Madaba
"Un mapa de dos millones de piedras, de quince siglos de antigüedad, y todavía legible."
Madaba es una ciudad pequeña con un tesoro desproporcionado, y la experiencia de estar de pie frente al Mapa de Madaba — mirando hacia abajo a esa obra maestra cartográfica del siglo VI incrustada en el suelo de una iglesia en pleno funcionamiento — es uno de esos momentos en que el pasado no se siente lejano sino presente, como si el artesano que colocó la última tesela pudiera volver en cualquier momento a comprobar su trabajo.
El Mapa
El Mapa de Madaba es la representación cartográfica más antigua que se conserva de la Tierra Santa, y su ambición resulta asombrosa. Dos millones de teselas — pequeñas piedras de colores, cada una colocada a mano — representan Jerusalén, el mar Muerto, el delta del Nilo, el río Jordán y decenas de lugares bíblicos con una precisión geográfica que todavía impresiona a los cartógrafos modernos. Jerusalén ocupa el centro, reproducida en vista de pájaro con el Cardo Maximus claramente visible cruzando la ciudad de norte a sur, la Puerta de Damasco reconocible, la Iglesia del Santo Sepulcro señalada con un techo rojo. Estuve sobre el mapa en la iglesia de San Jorge — una iglesia ortodoxa griega que sigue activa, sigue celebrando oficios, sigue tratando esta obra maestra como un suelo y no como una pieza de museo — y tracé el camino de Jerusalén a Jericó, del río Jordán al mar Muerto, por un paisaje que había estado recorriendo durante toda la semana. El mapa se realizó hacia el año 560 d.C. Quedó sepultado bajo suelos posteriores, cayó en el olvido y fue redescubierto en 1884 cuando se estaba reconstruyendo la iglesia. Solo sobrevive aproximadamente un tercio del original, pero lo que queda es extraordinario.

La Ciudad de los Mosaicos
Más allá del mapa, Madaba es un centro de arte musivario que se remonta a los tiempos romano y bizantino. El Parque Arqueológico alberga mosaicos adicionales de una calidad notable — escenas de caza, pesca, mitología y vida cotidiana reproducidas en piedra con una precisión y una vitalidad que te hacen reconsiderar todo lo que creías saber sobre el arte medieval. La Iglesia de los Apóstoles contiene un mosaico de Thalassa — la personificación del mar — rodeada de peces, criaturas marinas y un borde de patrones geométricos tan complejos que parecen diseñados por un algoritmo. Los diseñó un artista trabajando de rodillas, con pinzas y una visión.

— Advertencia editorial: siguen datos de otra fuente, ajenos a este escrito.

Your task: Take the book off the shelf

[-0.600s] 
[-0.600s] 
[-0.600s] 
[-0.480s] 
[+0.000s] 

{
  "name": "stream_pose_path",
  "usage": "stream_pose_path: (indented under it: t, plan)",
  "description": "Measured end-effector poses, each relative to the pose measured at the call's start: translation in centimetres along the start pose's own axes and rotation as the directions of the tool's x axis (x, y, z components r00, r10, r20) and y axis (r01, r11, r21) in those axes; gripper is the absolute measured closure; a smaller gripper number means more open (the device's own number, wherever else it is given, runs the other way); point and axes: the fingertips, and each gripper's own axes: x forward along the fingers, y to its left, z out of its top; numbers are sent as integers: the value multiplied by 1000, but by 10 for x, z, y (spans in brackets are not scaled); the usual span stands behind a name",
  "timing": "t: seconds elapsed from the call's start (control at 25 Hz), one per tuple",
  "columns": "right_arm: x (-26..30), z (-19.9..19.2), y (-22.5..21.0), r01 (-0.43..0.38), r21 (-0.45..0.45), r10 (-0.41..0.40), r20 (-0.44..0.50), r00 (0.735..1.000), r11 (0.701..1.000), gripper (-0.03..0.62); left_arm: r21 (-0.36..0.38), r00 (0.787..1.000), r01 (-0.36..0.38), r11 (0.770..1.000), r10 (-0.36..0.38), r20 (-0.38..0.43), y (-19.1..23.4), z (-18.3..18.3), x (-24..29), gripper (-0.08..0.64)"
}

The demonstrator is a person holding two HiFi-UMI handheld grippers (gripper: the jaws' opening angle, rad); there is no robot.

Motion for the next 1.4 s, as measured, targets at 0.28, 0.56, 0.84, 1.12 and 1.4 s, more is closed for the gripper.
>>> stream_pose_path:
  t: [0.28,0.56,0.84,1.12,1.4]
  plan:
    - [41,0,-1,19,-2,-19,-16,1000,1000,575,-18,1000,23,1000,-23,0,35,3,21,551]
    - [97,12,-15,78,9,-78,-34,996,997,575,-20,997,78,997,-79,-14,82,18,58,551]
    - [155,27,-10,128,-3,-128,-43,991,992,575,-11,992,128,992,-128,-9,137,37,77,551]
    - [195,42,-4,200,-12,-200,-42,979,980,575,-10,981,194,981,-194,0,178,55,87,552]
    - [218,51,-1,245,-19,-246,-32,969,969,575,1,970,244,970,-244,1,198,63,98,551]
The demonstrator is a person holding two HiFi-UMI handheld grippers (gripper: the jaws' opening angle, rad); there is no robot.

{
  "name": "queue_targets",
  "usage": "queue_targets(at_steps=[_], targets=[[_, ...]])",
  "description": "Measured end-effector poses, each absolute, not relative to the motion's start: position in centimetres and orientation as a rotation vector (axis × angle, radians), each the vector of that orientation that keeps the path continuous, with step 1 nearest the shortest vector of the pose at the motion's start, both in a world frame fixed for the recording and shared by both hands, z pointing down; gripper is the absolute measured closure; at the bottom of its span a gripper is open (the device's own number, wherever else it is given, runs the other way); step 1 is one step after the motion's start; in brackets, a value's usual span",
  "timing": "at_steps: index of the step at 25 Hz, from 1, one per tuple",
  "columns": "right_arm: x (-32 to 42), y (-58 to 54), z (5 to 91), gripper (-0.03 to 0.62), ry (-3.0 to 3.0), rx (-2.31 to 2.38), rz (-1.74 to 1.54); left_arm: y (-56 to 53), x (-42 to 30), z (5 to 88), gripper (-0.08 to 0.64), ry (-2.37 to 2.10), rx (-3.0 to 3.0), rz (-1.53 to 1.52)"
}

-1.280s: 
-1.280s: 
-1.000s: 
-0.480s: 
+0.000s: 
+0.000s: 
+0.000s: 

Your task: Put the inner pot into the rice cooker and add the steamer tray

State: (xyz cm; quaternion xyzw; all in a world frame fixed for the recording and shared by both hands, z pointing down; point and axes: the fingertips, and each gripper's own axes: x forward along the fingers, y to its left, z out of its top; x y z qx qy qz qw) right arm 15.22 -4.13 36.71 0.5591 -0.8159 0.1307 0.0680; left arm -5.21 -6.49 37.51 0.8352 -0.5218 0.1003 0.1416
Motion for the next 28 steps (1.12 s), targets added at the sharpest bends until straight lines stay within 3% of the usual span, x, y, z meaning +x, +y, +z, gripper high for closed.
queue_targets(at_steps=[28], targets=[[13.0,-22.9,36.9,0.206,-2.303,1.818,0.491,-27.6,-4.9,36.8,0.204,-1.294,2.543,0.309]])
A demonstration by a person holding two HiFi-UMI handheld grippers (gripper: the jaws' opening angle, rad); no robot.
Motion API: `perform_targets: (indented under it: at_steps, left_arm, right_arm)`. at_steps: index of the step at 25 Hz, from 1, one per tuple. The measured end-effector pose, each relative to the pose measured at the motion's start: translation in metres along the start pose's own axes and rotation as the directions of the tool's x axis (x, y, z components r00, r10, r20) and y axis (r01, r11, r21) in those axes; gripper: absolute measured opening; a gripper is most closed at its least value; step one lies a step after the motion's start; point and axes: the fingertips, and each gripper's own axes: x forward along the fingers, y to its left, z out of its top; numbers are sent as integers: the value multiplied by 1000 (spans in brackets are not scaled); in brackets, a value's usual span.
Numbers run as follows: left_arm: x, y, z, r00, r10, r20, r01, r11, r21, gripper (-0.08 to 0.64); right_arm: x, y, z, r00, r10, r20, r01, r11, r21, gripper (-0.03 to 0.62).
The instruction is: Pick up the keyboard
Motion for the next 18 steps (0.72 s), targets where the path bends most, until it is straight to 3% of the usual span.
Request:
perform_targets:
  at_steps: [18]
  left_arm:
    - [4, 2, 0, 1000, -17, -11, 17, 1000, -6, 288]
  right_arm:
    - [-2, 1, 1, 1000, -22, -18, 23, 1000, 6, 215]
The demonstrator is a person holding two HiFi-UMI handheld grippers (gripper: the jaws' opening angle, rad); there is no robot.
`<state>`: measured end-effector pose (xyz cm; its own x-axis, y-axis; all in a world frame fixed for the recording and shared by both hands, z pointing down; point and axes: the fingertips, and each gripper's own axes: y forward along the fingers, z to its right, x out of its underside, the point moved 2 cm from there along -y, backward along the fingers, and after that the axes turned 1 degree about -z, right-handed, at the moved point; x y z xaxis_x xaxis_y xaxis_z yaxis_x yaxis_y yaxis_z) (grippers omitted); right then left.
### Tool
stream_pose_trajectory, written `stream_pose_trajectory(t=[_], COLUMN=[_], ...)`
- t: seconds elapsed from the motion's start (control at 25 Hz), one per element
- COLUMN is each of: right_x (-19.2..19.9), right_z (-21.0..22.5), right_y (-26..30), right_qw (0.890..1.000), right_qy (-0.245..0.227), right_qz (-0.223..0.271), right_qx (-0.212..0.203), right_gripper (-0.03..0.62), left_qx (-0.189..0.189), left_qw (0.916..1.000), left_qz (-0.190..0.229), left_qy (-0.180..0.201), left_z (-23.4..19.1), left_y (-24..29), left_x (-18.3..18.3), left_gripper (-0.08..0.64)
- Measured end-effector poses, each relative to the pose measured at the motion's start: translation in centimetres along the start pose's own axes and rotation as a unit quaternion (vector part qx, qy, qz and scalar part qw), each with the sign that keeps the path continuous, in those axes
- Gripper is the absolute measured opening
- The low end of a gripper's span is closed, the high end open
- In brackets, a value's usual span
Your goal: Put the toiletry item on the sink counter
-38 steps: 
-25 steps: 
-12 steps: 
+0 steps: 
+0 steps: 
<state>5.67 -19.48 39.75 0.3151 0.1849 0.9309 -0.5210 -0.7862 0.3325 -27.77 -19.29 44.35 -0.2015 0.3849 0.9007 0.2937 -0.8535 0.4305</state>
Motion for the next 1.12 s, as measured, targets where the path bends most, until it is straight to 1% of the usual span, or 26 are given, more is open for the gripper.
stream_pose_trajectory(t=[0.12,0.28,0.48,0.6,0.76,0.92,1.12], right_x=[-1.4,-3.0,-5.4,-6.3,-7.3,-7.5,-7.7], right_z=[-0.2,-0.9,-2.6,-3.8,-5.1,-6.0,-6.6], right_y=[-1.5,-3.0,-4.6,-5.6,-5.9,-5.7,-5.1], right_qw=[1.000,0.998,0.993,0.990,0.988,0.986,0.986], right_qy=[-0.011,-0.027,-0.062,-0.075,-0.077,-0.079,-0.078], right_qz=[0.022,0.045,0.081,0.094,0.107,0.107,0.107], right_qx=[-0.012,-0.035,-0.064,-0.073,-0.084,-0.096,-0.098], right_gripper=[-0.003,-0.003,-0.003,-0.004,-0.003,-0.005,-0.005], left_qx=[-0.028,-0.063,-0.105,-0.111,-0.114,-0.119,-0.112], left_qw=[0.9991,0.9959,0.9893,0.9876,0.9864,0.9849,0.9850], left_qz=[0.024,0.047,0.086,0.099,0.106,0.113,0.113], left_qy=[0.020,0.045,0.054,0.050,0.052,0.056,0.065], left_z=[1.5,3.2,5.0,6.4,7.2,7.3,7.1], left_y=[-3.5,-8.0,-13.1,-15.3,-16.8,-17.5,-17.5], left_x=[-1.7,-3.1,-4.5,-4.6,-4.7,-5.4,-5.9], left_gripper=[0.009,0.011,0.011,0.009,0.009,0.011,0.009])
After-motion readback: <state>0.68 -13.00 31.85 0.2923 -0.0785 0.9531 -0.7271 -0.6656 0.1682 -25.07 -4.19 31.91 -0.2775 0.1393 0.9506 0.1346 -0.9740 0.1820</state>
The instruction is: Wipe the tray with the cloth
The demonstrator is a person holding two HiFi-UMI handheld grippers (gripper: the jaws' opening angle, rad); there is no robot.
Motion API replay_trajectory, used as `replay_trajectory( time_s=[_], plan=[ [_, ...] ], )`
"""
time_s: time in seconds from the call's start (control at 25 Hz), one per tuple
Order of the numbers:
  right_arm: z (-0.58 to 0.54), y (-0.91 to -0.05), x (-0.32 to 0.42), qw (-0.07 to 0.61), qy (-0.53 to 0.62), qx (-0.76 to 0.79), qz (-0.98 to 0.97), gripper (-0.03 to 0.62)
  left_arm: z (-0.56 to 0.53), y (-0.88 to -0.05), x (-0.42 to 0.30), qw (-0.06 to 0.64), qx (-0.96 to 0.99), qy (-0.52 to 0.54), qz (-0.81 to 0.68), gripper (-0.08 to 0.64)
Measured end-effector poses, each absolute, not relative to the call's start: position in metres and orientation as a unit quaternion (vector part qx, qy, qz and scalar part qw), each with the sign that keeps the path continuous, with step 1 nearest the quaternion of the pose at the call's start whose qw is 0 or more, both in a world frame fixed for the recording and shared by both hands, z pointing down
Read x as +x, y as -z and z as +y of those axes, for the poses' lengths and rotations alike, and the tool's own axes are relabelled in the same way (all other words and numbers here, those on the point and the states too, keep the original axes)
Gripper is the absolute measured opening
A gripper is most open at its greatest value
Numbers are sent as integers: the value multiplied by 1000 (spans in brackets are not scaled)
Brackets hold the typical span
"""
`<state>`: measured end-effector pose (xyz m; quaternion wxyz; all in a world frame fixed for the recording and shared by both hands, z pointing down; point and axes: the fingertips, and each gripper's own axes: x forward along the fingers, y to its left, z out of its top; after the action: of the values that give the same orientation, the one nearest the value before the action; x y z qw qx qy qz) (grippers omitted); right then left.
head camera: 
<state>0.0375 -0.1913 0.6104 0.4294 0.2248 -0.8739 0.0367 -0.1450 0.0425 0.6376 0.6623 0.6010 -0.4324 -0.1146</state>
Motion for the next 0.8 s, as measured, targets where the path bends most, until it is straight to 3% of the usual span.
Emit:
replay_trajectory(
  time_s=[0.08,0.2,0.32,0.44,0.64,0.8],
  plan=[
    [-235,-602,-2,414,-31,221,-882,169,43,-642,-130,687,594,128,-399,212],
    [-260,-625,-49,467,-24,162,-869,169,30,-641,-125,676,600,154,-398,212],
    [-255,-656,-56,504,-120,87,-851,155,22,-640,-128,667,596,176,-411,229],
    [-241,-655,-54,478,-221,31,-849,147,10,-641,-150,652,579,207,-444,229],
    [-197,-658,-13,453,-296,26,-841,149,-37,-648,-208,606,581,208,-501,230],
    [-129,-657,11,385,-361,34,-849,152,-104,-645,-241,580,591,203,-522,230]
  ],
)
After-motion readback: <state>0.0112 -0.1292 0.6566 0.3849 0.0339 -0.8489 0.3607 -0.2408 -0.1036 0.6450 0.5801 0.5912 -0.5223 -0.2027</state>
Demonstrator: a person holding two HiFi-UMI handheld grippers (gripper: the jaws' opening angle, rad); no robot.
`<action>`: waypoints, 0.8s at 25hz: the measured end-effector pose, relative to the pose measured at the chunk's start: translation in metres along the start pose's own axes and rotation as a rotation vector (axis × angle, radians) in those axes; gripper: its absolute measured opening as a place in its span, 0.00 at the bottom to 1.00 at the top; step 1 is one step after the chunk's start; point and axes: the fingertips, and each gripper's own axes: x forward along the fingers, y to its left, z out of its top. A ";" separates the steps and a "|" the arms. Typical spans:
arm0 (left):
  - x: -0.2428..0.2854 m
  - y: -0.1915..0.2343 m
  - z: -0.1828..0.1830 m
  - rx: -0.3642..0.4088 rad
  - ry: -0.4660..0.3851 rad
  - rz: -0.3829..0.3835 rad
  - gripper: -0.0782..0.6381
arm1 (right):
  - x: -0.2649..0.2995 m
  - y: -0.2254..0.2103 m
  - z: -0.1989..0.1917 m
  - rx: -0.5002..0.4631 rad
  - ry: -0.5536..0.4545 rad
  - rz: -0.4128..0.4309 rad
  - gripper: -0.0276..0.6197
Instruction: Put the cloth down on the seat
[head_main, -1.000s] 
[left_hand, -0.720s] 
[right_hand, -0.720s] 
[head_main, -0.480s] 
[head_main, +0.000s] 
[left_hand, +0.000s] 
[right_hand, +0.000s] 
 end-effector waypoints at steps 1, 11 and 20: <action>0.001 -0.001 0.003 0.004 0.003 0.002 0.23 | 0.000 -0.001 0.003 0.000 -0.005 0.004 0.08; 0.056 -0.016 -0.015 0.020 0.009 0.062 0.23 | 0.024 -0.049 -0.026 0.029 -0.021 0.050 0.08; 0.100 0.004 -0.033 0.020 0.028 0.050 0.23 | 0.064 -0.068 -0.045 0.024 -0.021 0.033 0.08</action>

Los talleres de mosaico de la Madaba actual continúan con esta tradición. Visitamos uno donde los artesanos — muchos de ellos mujeres — estaban sentados ante marcos de madera, colocando teselas una a una en el cemento, reproduciendo diseños antiguos y creando otros nuevos con una paciencia que raya en lo monástico. Un solo metro cuadrado de mosaico puede llevar semanas. Los trabajos más finos utilizan piedra natural en treinta o cuarenta colores, cada uno extraído de una cantera distinta, cada uno cortado al tamaño exacto necesario para crear la curva de una mejilla, la escama de un pez, el ondular del agua. Compré una pieza pequeña — un granado, no más grande que un libro — y observé cómo la artesana lo envolvía con el cuidado de alguien que sabe que lo que ha creado la sobrevivirá.


Monte Nebo
El monte Nebo está a diez kilómetros de Madaba, y su significado es difícil de exagerar. Aquí fue donde Moisés, según el Libro del Deuteronomio, se detuvo y contempló la Tierra Prometida — la tierra a la que nunca podría entrar. En un día despejado, la vista desde la cima se extiende por el valle del Jordán hasta Jerusalén, el mar Muerto y las colinas de Cisjordania, y la escala de todo ello — la planura del valle, el brillo del mar Muerto, la bruma sobre las colinas distantes — hace que la narrativa bíblica parezca menos literatura y más geografía. Una escultura moderna de la Serpiente de Bronce marca el mirador, y la iglesia franciscana que hay detrás alberga mosaicos del suelo del siglo VI que rivalizan con cualquier cosa de Madaba. Tanto si llegas como creyente, como historiador o simplemente como viajero con debilidad por las panorámicas, el monte Nebo no defrauda.
Cuando ir: De marzo a mayo y de septiembre a noviembre. Madaba se puede visitar fácilmente como excursión de un día desde Amán o de camino al mar Muerto. El monte Nebo es mejor en las mañanas despejadas, cuando la vista llega hasta Jerusalén.